Middle loop — cross-session memory
Agents notice things they can't (or shouldn't) act on mid-task: pre-existing code issues outside scope, undocumented conventions, task descriptions that didn't match reality, workflow friction. These are observations, written to contractor/.observations/<change>/<phase>.json.
agent phases ─────────────────► retro
│ │
│ RETRO_TAIL appended to │ reads .observations/
│ strategy templates; │ presents items to user,
│ agents write observations │ applies code fixes and
│ to .observations/ │ rule updates, cleans up
│ │
└───────── next session ────────┘
Between sessions, /contractor:retro presents the accumulated observations and the user decides which to apply, convert into rules, or dismiss. Retro is deliberately user-driven — the agent does not self-modify the repo based on its own observations.
How pipelines advance work
A pipeline chains phases into an automated sequence. The default pipeline is implement → review → close. You run one with contractor run or from the TUI dashboard.
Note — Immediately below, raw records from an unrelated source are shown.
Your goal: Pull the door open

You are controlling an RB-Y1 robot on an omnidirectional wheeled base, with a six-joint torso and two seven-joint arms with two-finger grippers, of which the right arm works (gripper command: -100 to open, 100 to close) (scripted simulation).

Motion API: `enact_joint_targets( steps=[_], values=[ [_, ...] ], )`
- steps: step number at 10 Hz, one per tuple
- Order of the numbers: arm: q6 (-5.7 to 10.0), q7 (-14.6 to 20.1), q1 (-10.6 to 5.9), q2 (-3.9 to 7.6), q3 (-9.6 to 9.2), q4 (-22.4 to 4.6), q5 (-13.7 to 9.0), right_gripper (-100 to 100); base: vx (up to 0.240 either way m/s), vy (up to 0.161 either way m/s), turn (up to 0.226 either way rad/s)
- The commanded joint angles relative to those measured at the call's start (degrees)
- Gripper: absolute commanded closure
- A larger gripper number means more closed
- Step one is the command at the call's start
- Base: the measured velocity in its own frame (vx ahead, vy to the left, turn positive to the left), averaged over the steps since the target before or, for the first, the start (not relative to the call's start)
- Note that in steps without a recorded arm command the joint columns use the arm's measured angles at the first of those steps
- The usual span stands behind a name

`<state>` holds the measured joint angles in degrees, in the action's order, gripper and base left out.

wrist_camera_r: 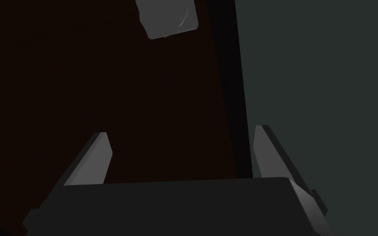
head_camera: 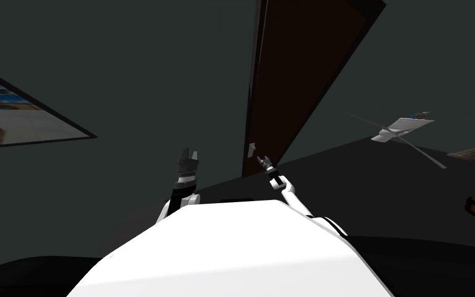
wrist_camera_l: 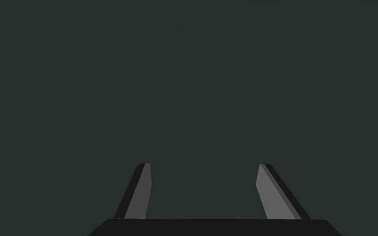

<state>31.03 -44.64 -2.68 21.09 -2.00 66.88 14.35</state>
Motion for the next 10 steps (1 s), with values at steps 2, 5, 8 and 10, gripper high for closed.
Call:
enact_joint_targets(
  steps=[2,5,8,10],
  values=[
    [-0.06,-2.6,-2.08,1.35,-0.33,-4.4,1.4,-100,0.089,0.0,0.099],
    [0.01,-4.3,-3.58,2.31,-0.55,-7.6,2.3,-100,0.082,-0.009,0.055],
    [-0.35,-4.6,-3.63,2.23,-0.42,-7.7,2.4,-100,0.076,0.003,0.034],
    [-0.46,-4.9,-3.78,1.97,-0.2,-7.9,2.4,-100,0.198,0.031,0.03]
  ],
)
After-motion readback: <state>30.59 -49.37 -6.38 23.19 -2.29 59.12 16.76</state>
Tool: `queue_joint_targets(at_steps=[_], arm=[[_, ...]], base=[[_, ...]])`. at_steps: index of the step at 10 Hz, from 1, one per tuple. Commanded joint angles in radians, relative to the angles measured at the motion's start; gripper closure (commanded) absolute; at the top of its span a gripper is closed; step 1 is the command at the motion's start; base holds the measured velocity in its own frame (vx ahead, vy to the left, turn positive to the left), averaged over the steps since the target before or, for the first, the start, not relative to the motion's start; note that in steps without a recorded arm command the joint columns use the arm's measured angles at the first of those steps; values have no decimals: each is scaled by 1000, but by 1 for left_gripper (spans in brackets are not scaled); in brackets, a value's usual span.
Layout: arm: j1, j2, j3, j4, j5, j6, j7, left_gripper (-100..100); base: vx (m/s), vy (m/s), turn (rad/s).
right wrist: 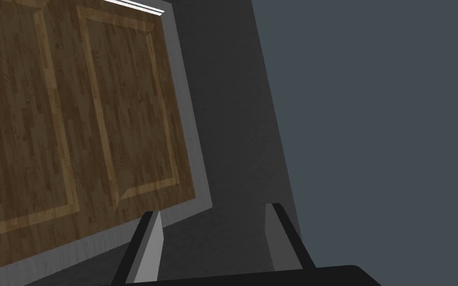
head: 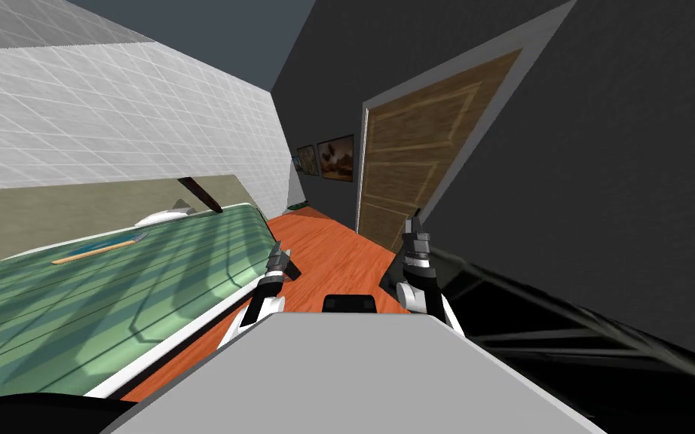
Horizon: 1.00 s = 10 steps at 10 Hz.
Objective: Push the door open
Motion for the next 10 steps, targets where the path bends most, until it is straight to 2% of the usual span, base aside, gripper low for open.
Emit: queue_joint_targets(at_steps=[1,4,6,8,10], arm=[[3,6,15,29,-9,36,14,-100],[3,12,37,79,-23,89,34,-100],[3,15,46,98,-29,109,41,-100],[2,18,66,141,-42,155,58,-100],[1,20,76,164,-49,179,67,-100]], base=[[162,87,259],[161,77,227],[119,30,133],[159,41,261],[129,34,169]])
Inside the implement phase, the runner inspects tasks.md and expands it into one sub-step per incomplete task-group. Each sub-step is a fresh agent invocation scoped to that single group. The pipeline enforces commit-per-group so each group is a reviewable unit in git history.
Review runs four review agents in parallel — reuse, quality, efficiency, and blueprint compliance — against the full branch diff. Their findings surface as a single consolidated report for you to act on.
Close merges the branch back to main, archives the blueprint into contractor/archive/, and folds its requirements/<capability>/spec.md deltas into the repo-wide source of truth at contractor/requirements/.
Directory layout
After contractor repo install:
contractor/
├── config.yaml # Project configuration (schema, context, rules)
├── requirements/ # Accumulated requirements (source of truth)
│ └── <capability>/spec.md
├── blueprints/ # Active blueprints
│ └── <name>/
│ ├── proposal.md
│ ├── requirements/<capability>/spec.md
│ ├── design.md
│ └── tasks.md
├── .worktrees/ # Git worktrees (gitignored)
├── .observations/ # Agent observations (gitignored)
└── archive/ # Completed blueprints
Run state (runs, events, gates, known repos) lives in a single global SQLite database at ~/.contractor/contractor.db, shared across every repo on the machine. Runtime logs and pipeline step state live under ~/.contractor/projects/<encoded-repo>/{logs,runs}/, keyed by the main repo root so every worktree collapses onto the same directory.